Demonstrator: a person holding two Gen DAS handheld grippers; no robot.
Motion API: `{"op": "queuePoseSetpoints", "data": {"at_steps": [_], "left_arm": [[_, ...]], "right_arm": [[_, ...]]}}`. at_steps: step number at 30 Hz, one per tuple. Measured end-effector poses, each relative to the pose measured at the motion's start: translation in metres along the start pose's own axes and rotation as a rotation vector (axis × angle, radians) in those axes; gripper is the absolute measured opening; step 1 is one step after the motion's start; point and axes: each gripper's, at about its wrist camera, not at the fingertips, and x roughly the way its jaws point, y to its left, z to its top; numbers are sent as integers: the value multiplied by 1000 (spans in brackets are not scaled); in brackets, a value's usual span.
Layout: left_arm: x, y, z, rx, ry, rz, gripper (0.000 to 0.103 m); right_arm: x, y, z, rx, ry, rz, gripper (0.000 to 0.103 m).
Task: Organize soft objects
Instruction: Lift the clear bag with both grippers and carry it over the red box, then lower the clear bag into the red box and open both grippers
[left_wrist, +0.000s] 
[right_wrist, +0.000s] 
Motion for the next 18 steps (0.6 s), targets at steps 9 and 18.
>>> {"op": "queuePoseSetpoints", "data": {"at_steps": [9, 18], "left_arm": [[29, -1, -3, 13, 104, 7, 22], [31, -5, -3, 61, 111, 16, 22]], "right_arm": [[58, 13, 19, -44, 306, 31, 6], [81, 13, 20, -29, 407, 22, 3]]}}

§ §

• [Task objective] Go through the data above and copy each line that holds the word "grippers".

• [Worked solution]
Demonstrator: a person holding two Gen DAS handheld grippers; no robot.
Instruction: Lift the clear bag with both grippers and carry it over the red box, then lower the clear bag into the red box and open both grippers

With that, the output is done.